Bro I didn’t want to get bodied at 8 in the morning like that
15:50 yes sir. i think so
anyway... have a great weekend guys! ;) I hear you brother.
Your tangent about life and death reminds me of a game called Outer Wilds, one of the best gaming experiences I've had
Sometimes I wonder if things would be so much better if our lifetimes were longer on average, so we had all figured ourselves out and still had a good 60 years to chase that which spiritually satisfies each of us as an individual, hopefully without hurting anyone in the process. Or if things would end up the same anyway.

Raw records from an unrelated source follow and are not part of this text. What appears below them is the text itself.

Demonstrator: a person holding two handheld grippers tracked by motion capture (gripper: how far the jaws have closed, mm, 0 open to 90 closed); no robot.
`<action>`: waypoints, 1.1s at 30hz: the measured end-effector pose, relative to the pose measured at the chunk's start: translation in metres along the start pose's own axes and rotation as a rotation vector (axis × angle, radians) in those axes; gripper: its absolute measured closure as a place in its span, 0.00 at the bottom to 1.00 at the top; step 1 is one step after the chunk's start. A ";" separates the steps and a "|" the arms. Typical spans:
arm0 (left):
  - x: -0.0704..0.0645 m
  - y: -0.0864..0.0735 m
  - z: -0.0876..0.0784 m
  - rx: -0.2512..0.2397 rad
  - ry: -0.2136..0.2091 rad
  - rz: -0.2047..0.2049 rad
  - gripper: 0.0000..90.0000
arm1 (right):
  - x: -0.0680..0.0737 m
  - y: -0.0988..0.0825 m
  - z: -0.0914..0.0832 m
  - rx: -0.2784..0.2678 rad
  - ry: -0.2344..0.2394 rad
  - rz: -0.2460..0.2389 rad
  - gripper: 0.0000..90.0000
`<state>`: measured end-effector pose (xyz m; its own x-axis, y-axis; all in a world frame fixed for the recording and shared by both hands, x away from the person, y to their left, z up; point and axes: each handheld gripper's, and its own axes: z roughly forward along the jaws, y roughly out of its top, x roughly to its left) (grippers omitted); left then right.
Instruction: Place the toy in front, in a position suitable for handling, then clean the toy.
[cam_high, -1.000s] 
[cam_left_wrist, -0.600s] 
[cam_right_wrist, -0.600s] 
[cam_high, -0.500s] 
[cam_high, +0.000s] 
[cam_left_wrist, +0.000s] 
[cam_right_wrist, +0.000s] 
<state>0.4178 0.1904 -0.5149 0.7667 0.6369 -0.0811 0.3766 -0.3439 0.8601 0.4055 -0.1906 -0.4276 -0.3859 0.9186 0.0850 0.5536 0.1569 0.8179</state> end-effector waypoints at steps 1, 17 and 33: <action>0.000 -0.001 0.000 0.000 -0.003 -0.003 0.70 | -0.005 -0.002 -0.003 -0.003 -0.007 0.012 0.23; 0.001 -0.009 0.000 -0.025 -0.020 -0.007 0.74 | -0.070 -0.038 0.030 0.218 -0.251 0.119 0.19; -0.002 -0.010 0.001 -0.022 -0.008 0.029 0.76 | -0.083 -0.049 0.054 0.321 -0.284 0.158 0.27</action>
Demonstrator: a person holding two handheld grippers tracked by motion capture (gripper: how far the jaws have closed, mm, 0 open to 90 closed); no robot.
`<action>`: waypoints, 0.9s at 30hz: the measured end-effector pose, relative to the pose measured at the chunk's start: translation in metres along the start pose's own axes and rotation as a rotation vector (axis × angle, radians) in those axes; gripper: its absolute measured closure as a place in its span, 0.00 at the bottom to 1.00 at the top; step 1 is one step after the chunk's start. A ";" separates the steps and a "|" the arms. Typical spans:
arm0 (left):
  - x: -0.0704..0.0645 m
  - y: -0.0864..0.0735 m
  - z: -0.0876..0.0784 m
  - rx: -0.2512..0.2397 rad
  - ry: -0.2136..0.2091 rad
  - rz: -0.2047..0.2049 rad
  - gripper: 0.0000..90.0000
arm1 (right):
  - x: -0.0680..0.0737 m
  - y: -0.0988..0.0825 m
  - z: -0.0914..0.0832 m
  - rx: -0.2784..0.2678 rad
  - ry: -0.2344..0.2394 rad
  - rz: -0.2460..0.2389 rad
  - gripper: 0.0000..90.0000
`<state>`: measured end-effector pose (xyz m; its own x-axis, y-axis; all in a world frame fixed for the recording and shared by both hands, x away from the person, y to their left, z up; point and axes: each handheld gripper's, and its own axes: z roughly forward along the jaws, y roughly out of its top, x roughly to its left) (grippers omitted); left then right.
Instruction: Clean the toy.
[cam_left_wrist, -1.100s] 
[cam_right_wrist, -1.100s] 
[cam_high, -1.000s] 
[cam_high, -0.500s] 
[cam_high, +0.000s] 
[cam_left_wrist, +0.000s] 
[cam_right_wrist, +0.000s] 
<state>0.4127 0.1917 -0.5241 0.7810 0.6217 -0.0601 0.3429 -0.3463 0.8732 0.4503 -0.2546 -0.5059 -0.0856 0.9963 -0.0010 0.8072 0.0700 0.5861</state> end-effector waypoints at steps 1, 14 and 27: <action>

"I think human consciousness is a tragic misstep in evolution. We became too self-aware. Nature created an aspect of nature separate from itself. We are creatures that should not exist by natural law... We are things that labor under the illusion of having a self, that accretion of sensory experience and feelings, programmed with total assurance that we are each somebody, when in fact everybody's nobody"
Yeah this is my life
Between the drink, drugs and the antidepressant life's not so bad.
I love distracting myself too
Camus pilled and based
Feels like I had already listened to this?
patreon video
Who's the diva he mentioned? 3:05
AKA Sean Plott? \m/
The S A D 30s dating experience was perfectly described. So bad it's barely even worth it.
It's all a big nothing
Have a relationship with god 🙏
i know this comment will be laughed at, but life serving God will never be meaningless. It is love and fulfills every day. Take care Richard & fans
Richard, find God. Come back when you found Him.